PERFORM is plpgsql command used for calls of void functions. PLpgSQL is careful about useless SELECT statements - the SELECT without INTO clause is not allowed. But sometimes you need to call a function and you don't need to store result (or functions has no result). The function in SQL is called with SELECT statement. But it is not possible in PLpgSQL - so the command PERFORM was introduced.

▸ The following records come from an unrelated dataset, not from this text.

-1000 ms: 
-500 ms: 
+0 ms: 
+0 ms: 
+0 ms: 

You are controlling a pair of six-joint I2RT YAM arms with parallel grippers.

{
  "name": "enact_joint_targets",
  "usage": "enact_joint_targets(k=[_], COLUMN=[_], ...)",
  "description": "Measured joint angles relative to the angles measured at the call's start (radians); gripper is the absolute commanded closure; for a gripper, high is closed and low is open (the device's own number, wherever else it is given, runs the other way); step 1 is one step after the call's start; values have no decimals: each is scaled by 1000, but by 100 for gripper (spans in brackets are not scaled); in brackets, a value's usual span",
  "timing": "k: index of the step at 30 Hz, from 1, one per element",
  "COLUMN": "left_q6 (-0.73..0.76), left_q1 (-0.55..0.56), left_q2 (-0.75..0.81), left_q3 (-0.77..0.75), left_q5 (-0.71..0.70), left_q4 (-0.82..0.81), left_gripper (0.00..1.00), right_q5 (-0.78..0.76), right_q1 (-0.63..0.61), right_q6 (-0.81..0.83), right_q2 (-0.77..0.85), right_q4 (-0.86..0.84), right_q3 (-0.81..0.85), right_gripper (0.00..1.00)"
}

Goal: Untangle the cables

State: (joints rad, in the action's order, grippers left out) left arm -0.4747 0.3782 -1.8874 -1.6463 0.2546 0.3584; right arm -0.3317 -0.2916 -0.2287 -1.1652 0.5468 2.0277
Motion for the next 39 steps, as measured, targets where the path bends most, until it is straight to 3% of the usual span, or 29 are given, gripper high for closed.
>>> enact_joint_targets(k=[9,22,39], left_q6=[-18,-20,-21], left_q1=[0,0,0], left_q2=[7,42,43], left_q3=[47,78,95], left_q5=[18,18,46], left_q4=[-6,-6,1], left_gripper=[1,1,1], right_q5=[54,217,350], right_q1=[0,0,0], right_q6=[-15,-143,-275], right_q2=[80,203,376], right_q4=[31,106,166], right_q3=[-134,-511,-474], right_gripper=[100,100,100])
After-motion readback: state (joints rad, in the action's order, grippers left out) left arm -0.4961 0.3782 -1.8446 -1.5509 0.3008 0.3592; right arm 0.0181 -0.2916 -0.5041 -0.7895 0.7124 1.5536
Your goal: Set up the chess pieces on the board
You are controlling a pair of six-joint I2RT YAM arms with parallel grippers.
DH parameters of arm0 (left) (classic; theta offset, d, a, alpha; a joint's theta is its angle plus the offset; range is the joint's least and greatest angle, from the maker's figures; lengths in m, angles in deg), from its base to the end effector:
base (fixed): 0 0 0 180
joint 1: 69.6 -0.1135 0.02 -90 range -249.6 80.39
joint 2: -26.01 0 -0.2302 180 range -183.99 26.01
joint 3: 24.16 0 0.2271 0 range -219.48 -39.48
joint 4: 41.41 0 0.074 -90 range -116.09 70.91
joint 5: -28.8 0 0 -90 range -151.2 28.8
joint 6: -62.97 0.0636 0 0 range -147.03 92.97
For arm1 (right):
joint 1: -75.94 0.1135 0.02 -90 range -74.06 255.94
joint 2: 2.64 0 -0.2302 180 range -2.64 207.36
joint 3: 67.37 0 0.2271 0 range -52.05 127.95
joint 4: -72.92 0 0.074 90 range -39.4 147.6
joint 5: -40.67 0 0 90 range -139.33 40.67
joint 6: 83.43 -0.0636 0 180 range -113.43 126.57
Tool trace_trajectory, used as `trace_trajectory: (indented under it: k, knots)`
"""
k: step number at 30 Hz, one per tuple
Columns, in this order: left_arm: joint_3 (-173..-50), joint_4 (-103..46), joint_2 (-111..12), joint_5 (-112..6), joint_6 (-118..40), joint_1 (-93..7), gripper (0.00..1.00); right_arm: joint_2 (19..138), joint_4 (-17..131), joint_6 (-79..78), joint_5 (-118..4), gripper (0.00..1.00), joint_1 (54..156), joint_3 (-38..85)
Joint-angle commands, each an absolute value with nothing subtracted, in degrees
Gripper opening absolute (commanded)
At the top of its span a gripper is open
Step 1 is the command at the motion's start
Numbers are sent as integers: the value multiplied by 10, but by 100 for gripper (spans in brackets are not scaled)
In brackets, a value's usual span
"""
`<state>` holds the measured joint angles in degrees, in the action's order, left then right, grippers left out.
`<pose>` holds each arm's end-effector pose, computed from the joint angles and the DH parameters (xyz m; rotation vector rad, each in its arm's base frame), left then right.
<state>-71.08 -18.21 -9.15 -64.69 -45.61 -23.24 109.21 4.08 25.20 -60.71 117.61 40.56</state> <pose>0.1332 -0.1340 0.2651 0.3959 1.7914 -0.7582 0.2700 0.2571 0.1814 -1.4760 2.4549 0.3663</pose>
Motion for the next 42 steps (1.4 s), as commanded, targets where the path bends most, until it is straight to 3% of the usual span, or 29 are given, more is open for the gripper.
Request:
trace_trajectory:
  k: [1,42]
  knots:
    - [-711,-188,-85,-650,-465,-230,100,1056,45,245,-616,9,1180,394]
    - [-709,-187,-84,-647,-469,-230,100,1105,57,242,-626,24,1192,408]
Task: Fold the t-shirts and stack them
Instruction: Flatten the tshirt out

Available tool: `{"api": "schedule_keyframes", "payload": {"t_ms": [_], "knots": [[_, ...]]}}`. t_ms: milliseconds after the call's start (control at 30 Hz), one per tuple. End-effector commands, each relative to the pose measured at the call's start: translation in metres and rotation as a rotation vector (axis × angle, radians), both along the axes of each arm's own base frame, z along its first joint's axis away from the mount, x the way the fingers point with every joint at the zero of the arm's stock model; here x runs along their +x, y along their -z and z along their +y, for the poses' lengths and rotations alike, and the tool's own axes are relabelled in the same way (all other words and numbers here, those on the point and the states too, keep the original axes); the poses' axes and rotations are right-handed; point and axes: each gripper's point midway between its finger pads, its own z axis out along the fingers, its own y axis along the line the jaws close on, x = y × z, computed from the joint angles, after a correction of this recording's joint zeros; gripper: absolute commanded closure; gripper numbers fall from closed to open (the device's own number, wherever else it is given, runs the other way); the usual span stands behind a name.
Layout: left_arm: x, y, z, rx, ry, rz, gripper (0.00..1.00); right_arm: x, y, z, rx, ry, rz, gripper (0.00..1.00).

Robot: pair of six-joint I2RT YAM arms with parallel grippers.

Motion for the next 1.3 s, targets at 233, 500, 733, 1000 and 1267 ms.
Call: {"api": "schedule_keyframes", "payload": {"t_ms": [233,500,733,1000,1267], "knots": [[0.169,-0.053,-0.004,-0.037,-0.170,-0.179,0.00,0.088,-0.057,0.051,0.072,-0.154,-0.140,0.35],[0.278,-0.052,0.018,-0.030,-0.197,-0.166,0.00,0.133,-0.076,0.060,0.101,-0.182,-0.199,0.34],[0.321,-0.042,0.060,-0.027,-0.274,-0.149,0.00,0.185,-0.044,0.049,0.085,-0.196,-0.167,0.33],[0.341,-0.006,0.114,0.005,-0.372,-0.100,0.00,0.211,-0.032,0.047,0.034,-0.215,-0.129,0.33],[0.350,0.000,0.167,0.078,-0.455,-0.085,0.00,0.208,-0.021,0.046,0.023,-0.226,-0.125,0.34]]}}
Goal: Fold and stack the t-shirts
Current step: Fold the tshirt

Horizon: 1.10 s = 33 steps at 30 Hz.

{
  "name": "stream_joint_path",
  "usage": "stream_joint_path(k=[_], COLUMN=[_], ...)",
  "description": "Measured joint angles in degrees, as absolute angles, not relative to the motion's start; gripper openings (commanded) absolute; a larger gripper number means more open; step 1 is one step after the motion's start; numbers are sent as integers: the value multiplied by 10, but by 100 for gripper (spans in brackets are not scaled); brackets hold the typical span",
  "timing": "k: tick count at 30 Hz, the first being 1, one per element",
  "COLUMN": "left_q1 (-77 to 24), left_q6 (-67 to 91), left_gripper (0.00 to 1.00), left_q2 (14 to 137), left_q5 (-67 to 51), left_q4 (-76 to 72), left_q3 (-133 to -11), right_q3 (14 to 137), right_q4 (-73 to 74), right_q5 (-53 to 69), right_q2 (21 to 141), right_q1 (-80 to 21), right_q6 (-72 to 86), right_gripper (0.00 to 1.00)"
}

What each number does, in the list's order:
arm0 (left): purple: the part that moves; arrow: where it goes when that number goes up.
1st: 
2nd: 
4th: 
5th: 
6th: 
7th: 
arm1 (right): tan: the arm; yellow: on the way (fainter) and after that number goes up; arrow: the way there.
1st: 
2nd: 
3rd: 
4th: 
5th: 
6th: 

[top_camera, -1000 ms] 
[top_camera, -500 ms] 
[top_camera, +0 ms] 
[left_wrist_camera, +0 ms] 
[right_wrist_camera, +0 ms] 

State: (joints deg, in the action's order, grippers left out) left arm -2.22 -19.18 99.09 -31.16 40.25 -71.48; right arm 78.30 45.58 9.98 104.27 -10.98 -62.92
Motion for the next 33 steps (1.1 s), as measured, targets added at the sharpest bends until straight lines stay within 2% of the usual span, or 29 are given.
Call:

CREATE OR REPLACE FUNCTION foo()
RETURNS void AS $$
BEGIN
  RAISE NOTICE 'Hello from void function';
END;
$$ LANGUAGE plpgsql;

-- direct call from SQL
SELECT foo();

-- in PLpgSQL
DO $$
BEGIN
  SELECT foo(); -- is not allowed
  PERFORM foo(); -- is ok
END;
$$;

The PERFORM statements execute a parameter and forgot result.

Your example perform 'create table foo as (select 1)';

is same like SELECT 'create table foo as (select 1)'. It returns a string "create table foo as (select 1)" and this string is discarded.

The EXECUTE statement evaluate a expression to get string. In next step this string is executed.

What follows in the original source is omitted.